O. Jason Osai
Drawing from the aphorism, which holds that: "a picture is worth a thousand words," and adding that a painting is worth a million words, the paper subjects a work of art by Agboola Ayodeji to critical analysis within the purview of the degree to which ethnicity, with the consequent ethnocentrism, is a major factor in statecraft in Nigeria. Arguing that the portrait encapsulates the ethno-political and the resultant socioeconomic realities of the Nigerian project, the paper examines the reasons for the inability of the masses to mobilize themselves and embark on nationwide constructive engagement with the government on issues of common interest. It shows how the masses have been blinded to the fact that, irrespective of the differences in tribe, tongue and creed, the common denominators in the Nigerian socioeconomic and political milieu are pervading poverty, malnutrition, disease, collapsed infrastructure, crippled educational system, inefficient health-care delivery system, lack of water, constant power outage, inter-community conflict, insecurity and general hostility bothering on xenophobia. The prevalence of these ills, in spite of the enormous wealth in the country has resulted in their domination and exploitation by the elites.

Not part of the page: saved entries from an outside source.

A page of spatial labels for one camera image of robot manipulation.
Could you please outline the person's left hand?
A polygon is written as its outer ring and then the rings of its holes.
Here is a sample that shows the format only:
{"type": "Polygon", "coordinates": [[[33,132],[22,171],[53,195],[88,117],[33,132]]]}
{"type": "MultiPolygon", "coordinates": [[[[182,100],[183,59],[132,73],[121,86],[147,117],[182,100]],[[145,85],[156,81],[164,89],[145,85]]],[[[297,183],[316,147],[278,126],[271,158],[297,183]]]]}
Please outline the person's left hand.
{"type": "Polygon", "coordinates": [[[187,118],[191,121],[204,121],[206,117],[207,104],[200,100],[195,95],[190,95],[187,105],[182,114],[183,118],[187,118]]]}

The paper ends with a call on the masses to transcend these primordial sentiments, see the real dividing lines, depart from the prevailing docility and dormancy and demand that public officers give acceptable account of their stewardship or be recalled or voted out at the next electoral opportunity.
O Jason Osai is a 1975 graduate of political science/radio television from Murray State University, Murray, Kentucky, USA, from where he also obtained a master of public administration (MPA) degree in 1979. He is currently a senior lecturer at the Rivers State University of Science and Technology, Port Harcourt, Nigeria.